[dpdk-dev] [PATCH v4 1/6] ethdev: fix max Rx packet length
    Ferruh Yigit 
    ferruh.yigit at intel.com
       
    Mon Oct 11 23:59:34 CEST 2021
    
    
  
On 10/10/2021 7:30 AM, Matan Azrad wrote:
> 
> Hi Ferruh
> 
> From: Ferruh Yigit
>> There is a confusion on setting max Rx packet length, this patch aims to
>> clarify it.
>>
>> 'rte_eth_dev_configure()' API accepts max Rx packet size via
>> 'uint32_t max_rx_pkt_len' field of the config struct 'struct
>> rte_eth_conf'.
>>
>> Also 'rte_eth_dev_set_mtu()' API can be used to set the MTU, and result
>> stored into '(struct rte_eth_dev)->data->mtu'.
>>
>> These two APIs are related but they work in a disconnected way, they
>> store the set values in different variables which makes hard to figure
>> out which one to use, also having two different method for a related
>> functionality is confusing for the users.
>>
>> Other issues causing confusion is:
>> * maximum transmission unit (MTU) is payload of the Ethernet frame. And
>>    'max_rx_pkt_len' is the size of the Ethernet frame. Difference is
>>    Ethernet frame overhead, and this overhead may be different from
>>    device to device based on what device supports, like VLAN and QinQ.

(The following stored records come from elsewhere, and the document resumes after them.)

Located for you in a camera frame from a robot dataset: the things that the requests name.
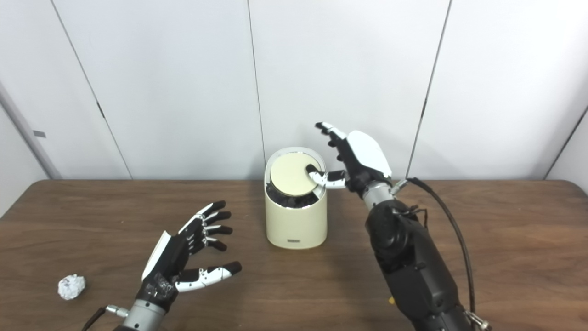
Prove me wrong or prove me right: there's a black bin liner bag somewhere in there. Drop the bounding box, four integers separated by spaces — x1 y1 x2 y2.
266 184 322 208

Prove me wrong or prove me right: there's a white paper ball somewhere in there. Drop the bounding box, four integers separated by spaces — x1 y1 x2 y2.
57 274 86 301

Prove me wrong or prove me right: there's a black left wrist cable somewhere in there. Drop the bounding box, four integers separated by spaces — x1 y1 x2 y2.
82 305 129 331

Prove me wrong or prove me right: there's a grey wall corner post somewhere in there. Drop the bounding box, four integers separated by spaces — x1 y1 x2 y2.
0 83 62 180

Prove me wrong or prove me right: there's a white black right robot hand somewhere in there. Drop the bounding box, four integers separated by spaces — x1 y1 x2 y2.
305 122 393 193

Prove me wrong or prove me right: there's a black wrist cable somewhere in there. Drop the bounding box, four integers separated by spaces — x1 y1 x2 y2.
82 305 129 331
390 177 492 331

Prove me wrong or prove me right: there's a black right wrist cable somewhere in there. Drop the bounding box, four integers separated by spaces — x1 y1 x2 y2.
390 177 492 331

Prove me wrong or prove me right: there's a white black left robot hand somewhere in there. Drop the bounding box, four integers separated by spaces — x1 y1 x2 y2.
136 200 242 313

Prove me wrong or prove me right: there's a cream-colored trash bin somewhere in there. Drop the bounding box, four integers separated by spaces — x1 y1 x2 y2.
264 147 328 250

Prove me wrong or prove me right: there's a round cream bin lid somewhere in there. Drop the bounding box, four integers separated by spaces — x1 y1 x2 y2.
270 153 322 195

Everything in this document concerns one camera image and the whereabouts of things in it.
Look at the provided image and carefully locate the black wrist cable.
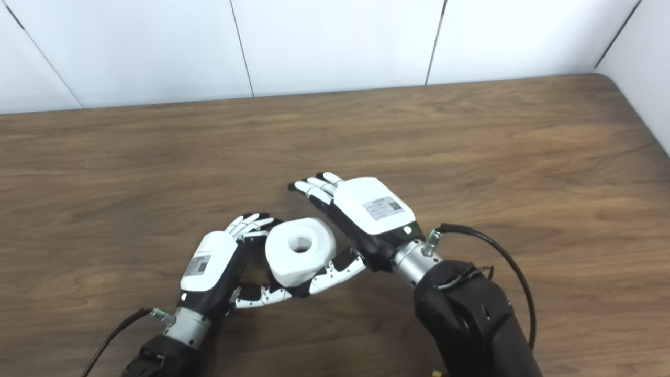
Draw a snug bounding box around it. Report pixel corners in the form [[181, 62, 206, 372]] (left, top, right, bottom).
[[427, 224, 537, 351], [81, 308, 176, 377]]

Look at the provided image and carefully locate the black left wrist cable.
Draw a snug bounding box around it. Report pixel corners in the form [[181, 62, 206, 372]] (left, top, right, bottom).
[[81, 308, 176, 377]]

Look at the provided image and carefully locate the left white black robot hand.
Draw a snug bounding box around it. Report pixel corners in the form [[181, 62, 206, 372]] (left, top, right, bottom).
[[180, 213, 294, 320]]

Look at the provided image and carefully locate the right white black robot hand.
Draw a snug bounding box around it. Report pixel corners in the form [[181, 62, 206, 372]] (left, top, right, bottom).
[[287, 172, 426, 298]]

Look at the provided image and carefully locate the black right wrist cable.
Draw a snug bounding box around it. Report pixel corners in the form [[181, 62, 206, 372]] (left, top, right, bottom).
[[427, 224, 537, 351]]

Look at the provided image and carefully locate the round white plastic piece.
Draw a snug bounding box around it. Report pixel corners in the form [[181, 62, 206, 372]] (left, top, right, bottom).
[[265, 218, 337, 288]]

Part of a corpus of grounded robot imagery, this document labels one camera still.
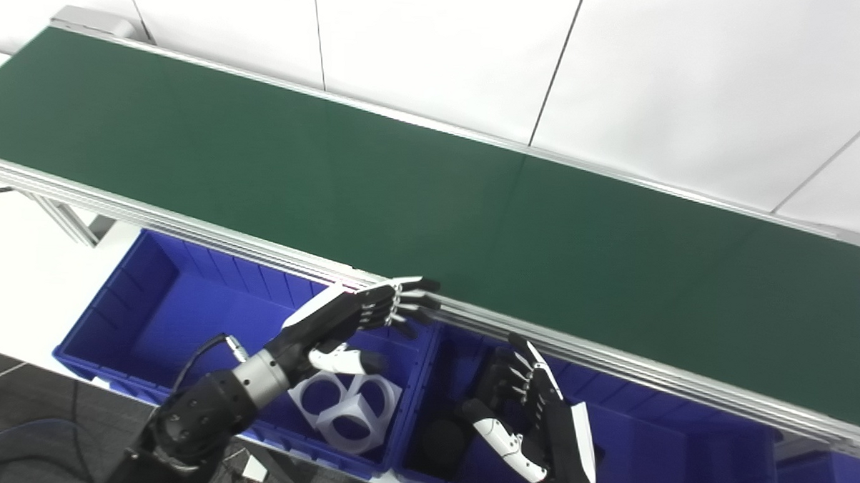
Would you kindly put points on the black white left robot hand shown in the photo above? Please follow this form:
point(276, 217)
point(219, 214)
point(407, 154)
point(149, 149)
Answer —
point(334, 317)

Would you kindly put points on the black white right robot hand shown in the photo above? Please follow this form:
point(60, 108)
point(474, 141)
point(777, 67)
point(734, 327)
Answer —
point(559, 439)

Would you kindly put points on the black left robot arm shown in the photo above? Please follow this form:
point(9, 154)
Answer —
point(195, 419)

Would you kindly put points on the green conveyor belt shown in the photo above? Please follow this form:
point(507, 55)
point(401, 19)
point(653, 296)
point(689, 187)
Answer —
point(647, 374)
point(403, 198)

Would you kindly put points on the black round part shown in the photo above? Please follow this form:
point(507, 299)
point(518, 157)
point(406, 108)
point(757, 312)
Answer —
point(443, 446)

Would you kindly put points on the blue bin with black part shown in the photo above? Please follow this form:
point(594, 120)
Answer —
point(680, 457)

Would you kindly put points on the blue bin with white parts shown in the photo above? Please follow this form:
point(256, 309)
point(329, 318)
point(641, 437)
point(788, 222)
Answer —
point(184, 311)

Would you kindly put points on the aluminium conveyor leg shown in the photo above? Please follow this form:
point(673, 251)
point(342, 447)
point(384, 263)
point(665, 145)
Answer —
point(66, 218)

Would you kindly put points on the grey conveyor end housing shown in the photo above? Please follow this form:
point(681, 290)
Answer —
point(94, 21)

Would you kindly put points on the small white adapter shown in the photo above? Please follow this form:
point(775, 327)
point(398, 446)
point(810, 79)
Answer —
point(255, 468)

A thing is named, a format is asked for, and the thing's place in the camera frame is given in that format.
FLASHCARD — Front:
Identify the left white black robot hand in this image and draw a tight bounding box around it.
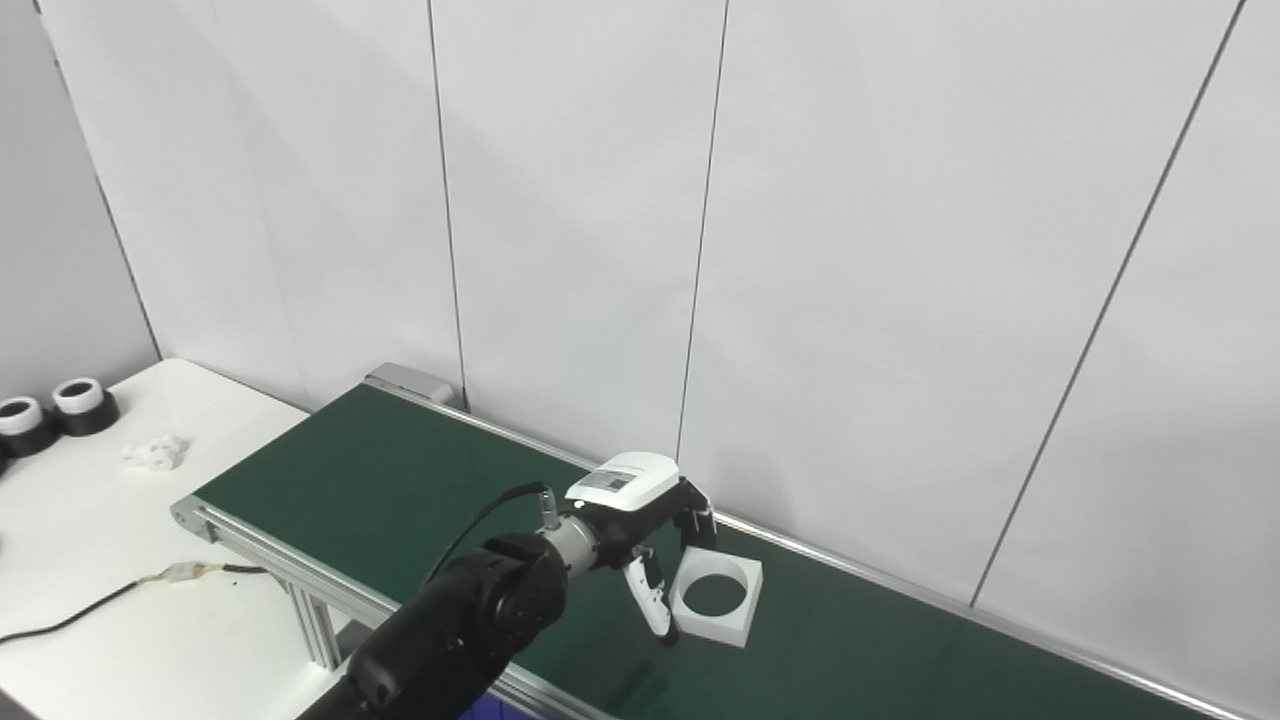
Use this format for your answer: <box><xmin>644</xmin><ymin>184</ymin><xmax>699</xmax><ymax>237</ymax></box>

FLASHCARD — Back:
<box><xmin>565</xmin><ymin>452</ymin><xmax>719</xmax><ymax>647</ymax></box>

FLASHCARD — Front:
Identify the white square part round hole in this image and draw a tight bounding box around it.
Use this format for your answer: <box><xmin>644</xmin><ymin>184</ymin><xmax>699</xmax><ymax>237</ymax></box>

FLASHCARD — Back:
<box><xmin>668</xmin><ymin>545</ymin><xmax>764</xmax><ymax>649</ymax></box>

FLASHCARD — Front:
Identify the grey conveyor motor housing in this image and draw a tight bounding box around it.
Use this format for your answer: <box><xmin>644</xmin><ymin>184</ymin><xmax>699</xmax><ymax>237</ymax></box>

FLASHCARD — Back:
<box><xmin>364</xmin><ymin>362</ymin><xmax>456</xmax><ymax>406</ymax></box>

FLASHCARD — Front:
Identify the small white plastic part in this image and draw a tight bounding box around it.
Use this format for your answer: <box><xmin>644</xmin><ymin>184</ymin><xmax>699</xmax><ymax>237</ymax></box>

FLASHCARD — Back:
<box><xmin>122</xmin><ymin>433</ymin><xmax>189</xmax><ymax>473</ymax></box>

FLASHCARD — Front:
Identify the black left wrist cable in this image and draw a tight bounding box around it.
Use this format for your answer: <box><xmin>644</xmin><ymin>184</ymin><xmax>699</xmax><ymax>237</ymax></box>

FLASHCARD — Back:
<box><xmin>424</xmin><ymin>482</ymin><xmax>557</xmax><ymax>591</ymax></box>

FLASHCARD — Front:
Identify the green conveyor belt aluminium frame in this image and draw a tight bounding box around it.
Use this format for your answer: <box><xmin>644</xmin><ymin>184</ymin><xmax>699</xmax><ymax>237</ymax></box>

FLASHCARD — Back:
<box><xmin>170</xmin><ymin>380</ymin><xmax>1246</xmax><ymax>720</ymax></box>

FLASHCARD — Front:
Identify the black table cable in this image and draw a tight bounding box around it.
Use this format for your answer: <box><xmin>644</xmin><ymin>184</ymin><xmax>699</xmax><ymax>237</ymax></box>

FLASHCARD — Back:
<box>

>> * 'max_rx_pkt_len' is only valid when application requested jumbo frame,
>>    which adds additional confusion and some APIs and PMDs already
>>    discards this documented behavior.
>> * For the jumbo frame enabled case, 'max_rx_pkt_len' is an mandatory
>>    field, this adds configuration complexity for application.
>>
>> As solution, both APIs gets MTU as parameter, and both saves the result
>> in same variable '(struct rte_eth_dev)->data->mtu'. For this
>> 'max_rx_pkt_len' updated as 'mtu', and it is always valid independent
>> from jumbo frame.
>>
>> For 'rte_eth_dev_configure()', 'dev->data->dev_conf.rxmode.mtu' is user
>> request and it should be used only within configure function and result
>> should be stored to '(struct rte_eth_dev)->data->mtu'. After that point
>> both application and PMD uses MTU from this variable.
>>
>> When application doesn't provide an MTU during 'rte_eth_dev_configure()'
>> default 'RTE_ETHER_MTU' value is used.
>>
>> Additional clarification done on scattered Rx configuration, in
>> relation to MTU and Rx buffer size.
>> MTU is used to configure the device for physical Rx/Tx size limitation,
>> Rx buffer is where to store Rx packets, many PMDs use mbuf data buffer
>> size as Rx buffer size.
>> PMDs compare MTU against Rx buffer size to decide enabling scattered Rx
>> or not. If scattered Rx is not supported by device, MTU bigger than Rx
>> buffer size should fail.
> 
> Should it be compared also against max_lro_pkt_size for the SCATTER enabling by the PMD?
> 
I kept the LRO related code same, the Rx packet length change patch already become
complex, LRO related changes can be done later instead of making this set more confusing.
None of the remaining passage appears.